The inclusion of peace and governance within the SDG framework recognizes that unjust, warring societies, communities and countries will never be able to progress in sustainable development effectively. The interlinkages between heritage and SDG 16, which is the primary SDG relating to peace & governance (Peace, Justice & Strong Institutions), along with tangential interlinkages to SDG 11 (Sustainable Cities & Communities) and SDG 17 (Partnership for the Goals).

While famous historical heritage sites have often been the setting were ideals of peace or theories of governance were birthed, such Bodh Gaya where Buddha received enlightenment or Pnyx in Athens, the Greek hill known as the birthplace of democracy, it is also interlinked beyond just being the setting.Even geopolitical alliances and agreements are often formed or established in the backdrop of heritage sites, like peace treaties and so on, sometimes heritage can be a reminder of the past falterings humanity, whether its war memorials or historically famous sites damaged in battle, but heritage’s contribution to peace and governance is beyond that. 

Heritage assets and processes associated with it can also offer opportunities for transparent, participatory and accessible governance and associated practices, especially which take into account culturally diverse communities, and often heritage sites, especially in Rome and Greece, and even in South Asia have been thriving melting pots of cultural exchange & society-building with peaceful governance in mind.
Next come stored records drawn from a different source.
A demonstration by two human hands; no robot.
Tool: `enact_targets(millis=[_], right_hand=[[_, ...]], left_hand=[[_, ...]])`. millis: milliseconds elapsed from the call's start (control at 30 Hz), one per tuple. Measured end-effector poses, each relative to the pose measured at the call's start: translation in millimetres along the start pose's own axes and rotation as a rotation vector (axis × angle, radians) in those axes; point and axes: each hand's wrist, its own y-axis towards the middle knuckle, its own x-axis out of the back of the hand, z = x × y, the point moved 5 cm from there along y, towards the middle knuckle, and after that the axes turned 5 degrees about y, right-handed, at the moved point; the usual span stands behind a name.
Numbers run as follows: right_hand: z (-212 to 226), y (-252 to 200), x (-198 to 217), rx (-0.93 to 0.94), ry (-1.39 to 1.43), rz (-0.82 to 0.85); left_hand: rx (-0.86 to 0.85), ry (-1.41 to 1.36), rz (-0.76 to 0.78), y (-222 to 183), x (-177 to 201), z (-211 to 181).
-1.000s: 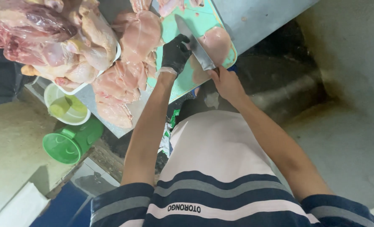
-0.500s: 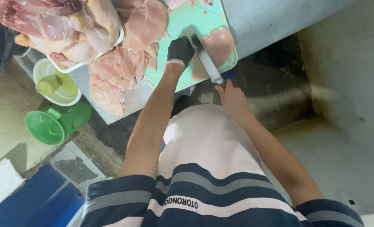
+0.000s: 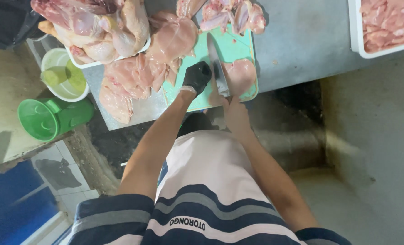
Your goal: Trimming and slicing raw chicken breasts on a cutting board using a knife
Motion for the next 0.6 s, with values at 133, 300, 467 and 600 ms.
enact_targets(millis=[133, 300, 467, 600], right_hand=[[6.0, -4.0, -0.2, 0.021, 0.016, 0.064], [14.2, -13.1, -8.8, -0.043, -0.057, 0.155], [7.6, -29.9, -18.2, -0.089, 0.026, 0.259], [-15.8, -44.9, -34.1, -0.150, -0.074, 0.364]], left_hand=[[0.019, -0.042, -0.076, -17.9, 16.6, -26.9], [0.087, 0.085, -0.108, -3.4, 3.0, -13.4], [0.105, 0.073, -0.121, 12.9, -12.0, 1.9], [0.128, 0.069, -0.148, 10.6, -8.5, 1.1]])
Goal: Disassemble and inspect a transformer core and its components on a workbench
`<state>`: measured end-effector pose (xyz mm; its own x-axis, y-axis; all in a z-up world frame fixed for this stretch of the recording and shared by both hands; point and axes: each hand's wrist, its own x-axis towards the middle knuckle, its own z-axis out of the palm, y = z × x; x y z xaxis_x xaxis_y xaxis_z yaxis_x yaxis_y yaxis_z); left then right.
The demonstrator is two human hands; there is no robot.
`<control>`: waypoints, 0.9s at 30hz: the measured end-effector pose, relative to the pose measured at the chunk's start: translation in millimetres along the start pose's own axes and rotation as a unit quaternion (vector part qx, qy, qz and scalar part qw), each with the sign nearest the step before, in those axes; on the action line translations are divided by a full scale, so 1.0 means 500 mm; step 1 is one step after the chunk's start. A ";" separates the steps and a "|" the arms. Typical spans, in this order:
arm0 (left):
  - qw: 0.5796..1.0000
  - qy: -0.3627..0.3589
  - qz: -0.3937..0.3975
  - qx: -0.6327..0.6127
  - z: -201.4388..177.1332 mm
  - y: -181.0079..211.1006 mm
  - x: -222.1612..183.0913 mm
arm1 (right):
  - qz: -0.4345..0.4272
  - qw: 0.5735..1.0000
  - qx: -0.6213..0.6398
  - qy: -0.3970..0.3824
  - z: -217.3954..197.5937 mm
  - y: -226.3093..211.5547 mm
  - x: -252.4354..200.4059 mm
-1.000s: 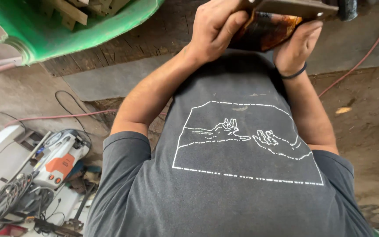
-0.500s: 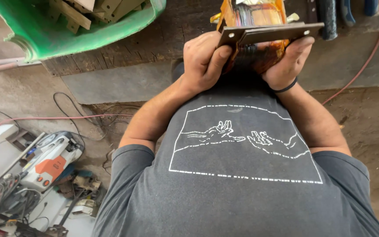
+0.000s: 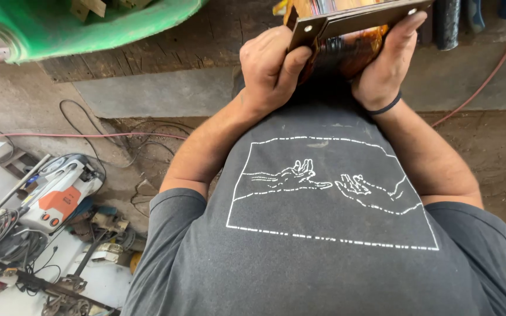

However, the threat of war and conflicts have often been negative for heritage, especially when we consider the intentional destruction of heritage, such as in Syria, along with undermining of identities and creation of divide between communities, however then the inclusion of heritage in the violence can often serve as a stark reminder for the need for reconciliation. 

Along with this, tourism in general, propelled by the existence of heritage sites is a major driver of cultural assimilation and appreciation of other communities, which leads to cultural rapprochement between people, and helps foster a more peaceful, tolerant society where culturally diverse members understand each other. Intercultural dialogue, participatory heritage management with diverse representation and so on, fueled by heritage can be a big boost towards achieving goals related to peace & governance. 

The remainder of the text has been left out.